Question

plot each point and form the triangle abc. verify that the triangle abc is a right triangle. find its area. a=(-4,7) b=(1,5) c=(-1,0) to show that the triangle is a right triangle, show that the sum of the squares of the lengths of two of the sides (the legs) equals the square of the length of the third side (the hypotenuse). find the length of each line segment. d(a,b)=\sqrt{29} d(a,c)=\sqrt{58} d(b,c)=\sqrt{29} (simplify your answers. type exact answers, using radicals as needed.) find the squared distance of each segment. d(a,b)^2= d(a,c)^2= d(b,c)^2= (simplify your answers. type exact answers, using radicals as needed.)

Explanation:

Step1: Recall distance - formula

The distance formula between two points $(x_1,y_1)$ and $(x_2,y_2)$ is $d=\sqrt{(x_2 - x_1)^2+(y_2 - y_1)^2}$. Given $A(-4,7)$, $B(1,5)$ and $C(-1,0)$.

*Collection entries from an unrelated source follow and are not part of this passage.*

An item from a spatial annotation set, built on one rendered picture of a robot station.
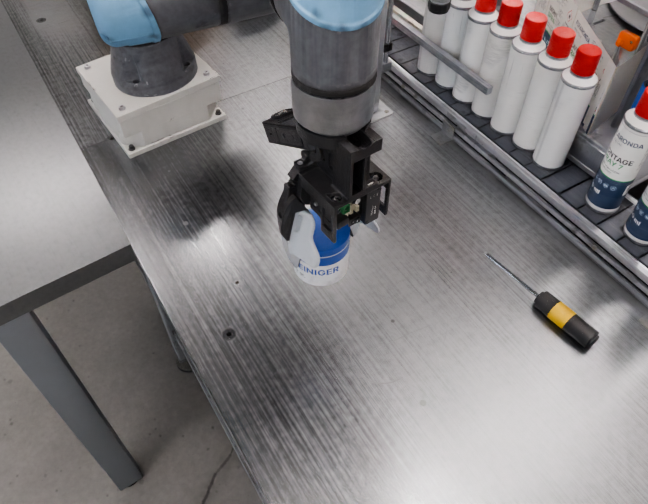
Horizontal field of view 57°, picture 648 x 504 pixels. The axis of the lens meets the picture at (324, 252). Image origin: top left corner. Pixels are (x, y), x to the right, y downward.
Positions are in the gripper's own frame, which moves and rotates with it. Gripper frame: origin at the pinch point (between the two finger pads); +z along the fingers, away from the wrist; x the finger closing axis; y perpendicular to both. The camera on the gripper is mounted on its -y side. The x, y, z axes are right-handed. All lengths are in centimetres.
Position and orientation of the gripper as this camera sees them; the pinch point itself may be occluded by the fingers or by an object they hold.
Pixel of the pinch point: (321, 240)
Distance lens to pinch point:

Step2: Calculate $[d(A,B)]^2$

$d(A,B)=\sqrt{(1+4)^2+(5 - 7)^2}=\sqrt{25 + 4}=\sqrt{29}$, so $[d(A,B)]^2=25 + 4=29$.

Step3: Calculate $[d(A,C)]^2$

$d(A,C)=\sqrt{(-1 + 4)^2+(0 - 7)^2}=\sqrt{9+49}=\sqrt{58}$, so $[d(A,C)]^2=9 + 49=58$.

Step4: Calculate $[d(B,C)]^2$

$d(B,C)=\sqrt{(-1 - 1)^2+(0 - 5)^2}=\sqrt{4 + 25}=\sqrt{29}$, so $[d(B,C)]^2=4+25=29$.

Answer:

$[d(A,B)]^2 = 29$
$[d(A,C)]^2 = 58$
$[d(B,C)]^2 = 29$